What is needed is an exact copy of the entries below, from the line that contains "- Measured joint" through the final line, both included, and nothing else.

*Extracted data:*
+ + + + + + +

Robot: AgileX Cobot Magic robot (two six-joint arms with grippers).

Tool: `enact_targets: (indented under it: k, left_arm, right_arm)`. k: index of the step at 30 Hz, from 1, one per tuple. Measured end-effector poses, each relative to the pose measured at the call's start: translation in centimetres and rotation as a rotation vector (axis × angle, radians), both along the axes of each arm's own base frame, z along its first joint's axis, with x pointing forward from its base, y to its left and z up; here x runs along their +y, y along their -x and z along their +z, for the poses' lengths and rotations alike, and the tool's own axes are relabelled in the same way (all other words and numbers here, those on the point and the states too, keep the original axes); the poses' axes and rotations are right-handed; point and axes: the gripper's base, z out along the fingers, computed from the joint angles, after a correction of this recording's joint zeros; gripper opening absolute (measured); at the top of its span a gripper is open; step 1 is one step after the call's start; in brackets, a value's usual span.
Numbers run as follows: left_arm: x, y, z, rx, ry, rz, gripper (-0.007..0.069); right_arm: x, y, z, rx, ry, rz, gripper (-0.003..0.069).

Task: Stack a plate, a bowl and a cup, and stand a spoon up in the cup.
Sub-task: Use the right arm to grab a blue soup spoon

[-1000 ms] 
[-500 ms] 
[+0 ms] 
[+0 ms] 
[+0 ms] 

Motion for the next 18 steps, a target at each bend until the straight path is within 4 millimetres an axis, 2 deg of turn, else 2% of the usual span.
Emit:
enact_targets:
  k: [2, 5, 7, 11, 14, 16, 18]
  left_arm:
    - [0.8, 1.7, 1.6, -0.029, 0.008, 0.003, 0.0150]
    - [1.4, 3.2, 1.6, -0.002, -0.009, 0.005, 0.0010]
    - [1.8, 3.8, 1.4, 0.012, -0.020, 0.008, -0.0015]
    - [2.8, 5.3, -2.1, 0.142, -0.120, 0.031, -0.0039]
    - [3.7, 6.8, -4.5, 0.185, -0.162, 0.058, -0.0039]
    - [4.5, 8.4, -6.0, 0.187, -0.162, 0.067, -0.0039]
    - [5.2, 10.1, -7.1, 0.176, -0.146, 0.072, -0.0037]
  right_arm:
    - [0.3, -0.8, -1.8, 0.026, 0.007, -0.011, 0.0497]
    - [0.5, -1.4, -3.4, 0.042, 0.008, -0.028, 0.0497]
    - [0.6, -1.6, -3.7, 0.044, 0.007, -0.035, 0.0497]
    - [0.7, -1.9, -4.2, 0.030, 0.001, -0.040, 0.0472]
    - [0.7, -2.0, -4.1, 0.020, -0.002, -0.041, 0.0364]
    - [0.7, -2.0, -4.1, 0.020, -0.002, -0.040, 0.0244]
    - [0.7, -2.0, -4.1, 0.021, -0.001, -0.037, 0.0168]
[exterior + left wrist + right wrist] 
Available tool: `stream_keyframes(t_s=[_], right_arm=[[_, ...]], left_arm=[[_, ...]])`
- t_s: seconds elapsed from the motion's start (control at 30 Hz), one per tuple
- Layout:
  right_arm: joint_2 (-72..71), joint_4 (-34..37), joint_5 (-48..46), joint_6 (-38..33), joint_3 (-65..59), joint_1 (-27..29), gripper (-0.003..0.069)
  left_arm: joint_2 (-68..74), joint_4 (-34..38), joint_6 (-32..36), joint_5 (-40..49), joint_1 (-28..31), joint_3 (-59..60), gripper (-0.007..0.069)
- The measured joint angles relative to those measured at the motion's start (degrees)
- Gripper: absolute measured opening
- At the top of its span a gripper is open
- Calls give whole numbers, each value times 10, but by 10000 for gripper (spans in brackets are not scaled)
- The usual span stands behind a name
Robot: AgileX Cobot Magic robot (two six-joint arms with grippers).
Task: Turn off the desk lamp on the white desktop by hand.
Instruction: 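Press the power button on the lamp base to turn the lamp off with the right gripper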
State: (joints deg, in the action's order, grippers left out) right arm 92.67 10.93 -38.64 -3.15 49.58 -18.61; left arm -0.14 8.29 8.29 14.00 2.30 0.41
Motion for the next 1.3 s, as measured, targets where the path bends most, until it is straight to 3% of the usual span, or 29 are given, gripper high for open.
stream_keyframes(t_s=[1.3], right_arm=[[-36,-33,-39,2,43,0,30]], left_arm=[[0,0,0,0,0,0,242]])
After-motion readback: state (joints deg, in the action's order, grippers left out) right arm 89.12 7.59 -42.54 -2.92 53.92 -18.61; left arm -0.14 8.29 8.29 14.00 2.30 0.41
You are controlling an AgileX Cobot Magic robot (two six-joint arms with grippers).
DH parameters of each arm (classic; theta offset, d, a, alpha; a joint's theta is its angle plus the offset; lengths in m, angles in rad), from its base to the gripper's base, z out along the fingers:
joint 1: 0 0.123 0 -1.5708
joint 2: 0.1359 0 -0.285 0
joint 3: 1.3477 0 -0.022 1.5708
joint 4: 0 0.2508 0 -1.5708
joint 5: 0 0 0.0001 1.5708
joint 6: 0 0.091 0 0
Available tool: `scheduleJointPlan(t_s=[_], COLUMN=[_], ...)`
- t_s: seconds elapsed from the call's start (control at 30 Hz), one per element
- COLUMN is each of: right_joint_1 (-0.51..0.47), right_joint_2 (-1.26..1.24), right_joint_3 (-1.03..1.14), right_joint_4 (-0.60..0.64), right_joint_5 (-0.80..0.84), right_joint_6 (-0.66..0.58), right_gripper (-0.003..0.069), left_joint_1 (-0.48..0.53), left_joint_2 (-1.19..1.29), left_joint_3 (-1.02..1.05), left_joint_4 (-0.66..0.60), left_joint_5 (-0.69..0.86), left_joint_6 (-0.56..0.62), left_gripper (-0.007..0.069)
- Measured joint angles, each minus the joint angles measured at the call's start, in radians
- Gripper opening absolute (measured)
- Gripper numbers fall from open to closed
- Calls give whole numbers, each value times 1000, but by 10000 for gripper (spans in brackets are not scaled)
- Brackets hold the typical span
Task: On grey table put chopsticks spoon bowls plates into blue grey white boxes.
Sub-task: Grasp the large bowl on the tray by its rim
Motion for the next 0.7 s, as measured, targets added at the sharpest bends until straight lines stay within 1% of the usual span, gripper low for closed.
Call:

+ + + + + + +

*Expected output:*
- Measured joint angles, each minus the joint angles measured at the call's start, in radians
- Gripper opening absolute (measured)
- Gripper numbers fall from open to closed
- Calls give whole numbers, each value times 1000, but by 10000 for gripper (spans in brackets are not scaled)
- Brackets hold the typical span
Task: On grey table put chopsticks spoon bowls plates into blue grey white boxes.
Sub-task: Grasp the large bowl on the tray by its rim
Motion for the next 0.7 s, as measured, targets added at the sharpest bends until straight lines stay within 1% of the usual span, gripper low for closed.
Call:

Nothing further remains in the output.